To restore the Clark, Lowell launched an online fundraising campaign this year.

“We will continue to do tours in (the Clark dome) while we work,” said Lowell
Observatory spokesman Kevin Schindler. However, he said nighttime viewing will
happen elsewhere on site.

And while Lowell’s substitute public telescope — the 16-inch McAllister — provides about the same quality views, its ambiance and history can’t compare.

The Clark’s great white dome has been a hallmark of the Flagstaff skyline since
1896, two years after Percival Lowell decided to have his observatory built atop
Mars Hill.

The telescope was protected with a massive wooden dome that was eventually
perched on old truck tires for easy rotation.

The telescope is named for its maker, Alvan Clark, whose work defined
state-of-the-art telescopes in his day. His masterpieces also include telescopes
at the famous Yerkes, Lick and Dearborn observatories.

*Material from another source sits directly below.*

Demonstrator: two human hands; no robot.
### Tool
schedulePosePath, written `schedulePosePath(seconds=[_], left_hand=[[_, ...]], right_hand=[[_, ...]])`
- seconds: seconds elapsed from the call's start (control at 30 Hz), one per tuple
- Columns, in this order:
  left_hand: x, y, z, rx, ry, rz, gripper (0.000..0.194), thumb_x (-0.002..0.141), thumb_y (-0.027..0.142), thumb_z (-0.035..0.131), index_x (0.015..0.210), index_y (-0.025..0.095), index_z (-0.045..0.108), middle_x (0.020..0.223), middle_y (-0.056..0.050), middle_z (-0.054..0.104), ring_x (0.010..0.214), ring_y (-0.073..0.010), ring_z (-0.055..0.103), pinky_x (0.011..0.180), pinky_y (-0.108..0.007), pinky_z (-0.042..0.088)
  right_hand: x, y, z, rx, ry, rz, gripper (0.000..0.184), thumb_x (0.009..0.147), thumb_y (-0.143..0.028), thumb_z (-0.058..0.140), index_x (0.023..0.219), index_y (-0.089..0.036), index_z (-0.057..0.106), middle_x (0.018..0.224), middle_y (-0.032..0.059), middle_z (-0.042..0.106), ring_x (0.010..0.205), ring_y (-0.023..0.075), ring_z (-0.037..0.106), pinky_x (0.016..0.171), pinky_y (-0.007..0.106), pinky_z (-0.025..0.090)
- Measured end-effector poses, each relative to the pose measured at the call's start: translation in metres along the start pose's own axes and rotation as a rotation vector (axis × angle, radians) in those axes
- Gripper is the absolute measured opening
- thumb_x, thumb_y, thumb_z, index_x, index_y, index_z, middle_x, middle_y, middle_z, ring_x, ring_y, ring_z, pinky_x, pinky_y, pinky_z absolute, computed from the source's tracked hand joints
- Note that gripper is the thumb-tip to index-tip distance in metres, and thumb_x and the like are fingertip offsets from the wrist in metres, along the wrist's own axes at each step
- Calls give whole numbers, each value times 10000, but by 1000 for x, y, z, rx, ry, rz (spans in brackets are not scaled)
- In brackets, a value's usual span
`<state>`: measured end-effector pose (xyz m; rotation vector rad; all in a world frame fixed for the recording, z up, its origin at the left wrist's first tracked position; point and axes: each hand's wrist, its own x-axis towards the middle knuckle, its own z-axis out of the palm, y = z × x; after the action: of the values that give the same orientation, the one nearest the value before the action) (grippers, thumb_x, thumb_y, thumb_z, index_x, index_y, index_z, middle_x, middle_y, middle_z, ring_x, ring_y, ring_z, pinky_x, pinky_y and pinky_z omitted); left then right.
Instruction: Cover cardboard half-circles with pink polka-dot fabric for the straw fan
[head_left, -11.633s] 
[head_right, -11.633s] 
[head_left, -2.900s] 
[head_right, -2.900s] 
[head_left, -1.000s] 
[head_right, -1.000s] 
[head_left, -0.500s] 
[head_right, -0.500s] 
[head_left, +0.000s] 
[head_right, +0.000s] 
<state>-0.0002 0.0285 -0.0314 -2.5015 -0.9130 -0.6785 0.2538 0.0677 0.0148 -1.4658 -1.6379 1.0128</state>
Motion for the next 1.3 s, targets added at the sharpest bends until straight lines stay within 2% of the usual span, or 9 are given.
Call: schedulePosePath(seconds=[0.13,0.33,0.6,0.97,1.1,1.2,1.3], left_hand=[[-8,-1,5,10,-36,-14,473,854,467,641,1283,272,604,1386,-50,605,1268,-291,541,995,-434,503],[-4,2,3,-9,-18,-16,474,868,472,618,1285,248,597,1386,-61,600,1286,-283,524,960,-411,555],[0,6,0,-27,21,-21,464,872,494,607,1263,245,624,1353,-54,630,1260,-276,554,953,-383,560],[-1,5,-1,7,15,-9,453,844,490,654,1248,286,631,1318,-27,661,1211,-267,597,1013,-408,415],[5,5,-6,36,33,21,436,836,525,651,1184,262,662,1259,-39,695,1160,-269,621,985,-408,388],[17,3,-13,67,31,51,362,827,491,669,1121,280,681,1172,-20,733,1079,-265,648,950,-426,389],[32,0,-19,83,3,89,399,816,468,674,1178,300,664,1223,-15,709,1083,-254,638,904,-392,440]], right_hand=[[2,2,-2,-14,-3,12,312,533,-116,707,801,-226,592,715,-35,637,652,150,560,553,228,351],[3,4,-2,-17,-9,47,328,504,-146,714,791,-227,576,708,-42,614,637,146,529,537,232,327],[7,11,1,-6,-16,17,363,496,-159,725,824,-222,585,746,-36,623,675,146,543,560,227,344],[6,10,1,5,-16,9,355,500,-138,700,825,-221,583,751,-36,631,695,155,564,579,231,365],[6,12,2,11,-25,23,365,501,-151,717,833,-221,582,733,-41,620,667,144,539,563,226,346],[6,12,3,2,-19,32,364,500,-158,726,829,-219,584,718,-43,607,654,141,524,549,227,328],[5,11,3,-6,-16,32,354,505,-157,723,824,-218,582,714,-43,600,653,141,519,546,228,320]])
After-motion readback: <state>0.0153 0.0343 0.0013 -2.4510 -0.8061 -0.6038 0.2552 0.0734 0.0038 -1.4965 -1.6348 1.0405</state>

By the 1970s, technological advances and new telescopes meant the Clark had
stopped being a primarily scientific instrument. Since then, the telescope has
hosted mostly schoolchildren, local sky-watchers and tourists. Lowell
Observatory estimates that about 1 million people have looked through the
telescope in that time. That heavy use has taken its toll, officials said.

As part of the restoration, the telescope’s century-old wiring will be replaced
to prevent sparking wires from burning down the wooden dome. The dome’s
shutters, nearly impossible to open as they are now, will also be repaired along
with the telescope’s broken tracking system.

“The Clark Telescope is a national treasure and is Lowell Observatory’s first
research telescope,” said Lowell director Jeff Hall. “Last year, we celebrated
first light of our newest eye on the sky, the Discovery Channel Telescope, which
will carry us through several more decades of astronomical discoveries, as the
Clark did in the early days of Lowell.”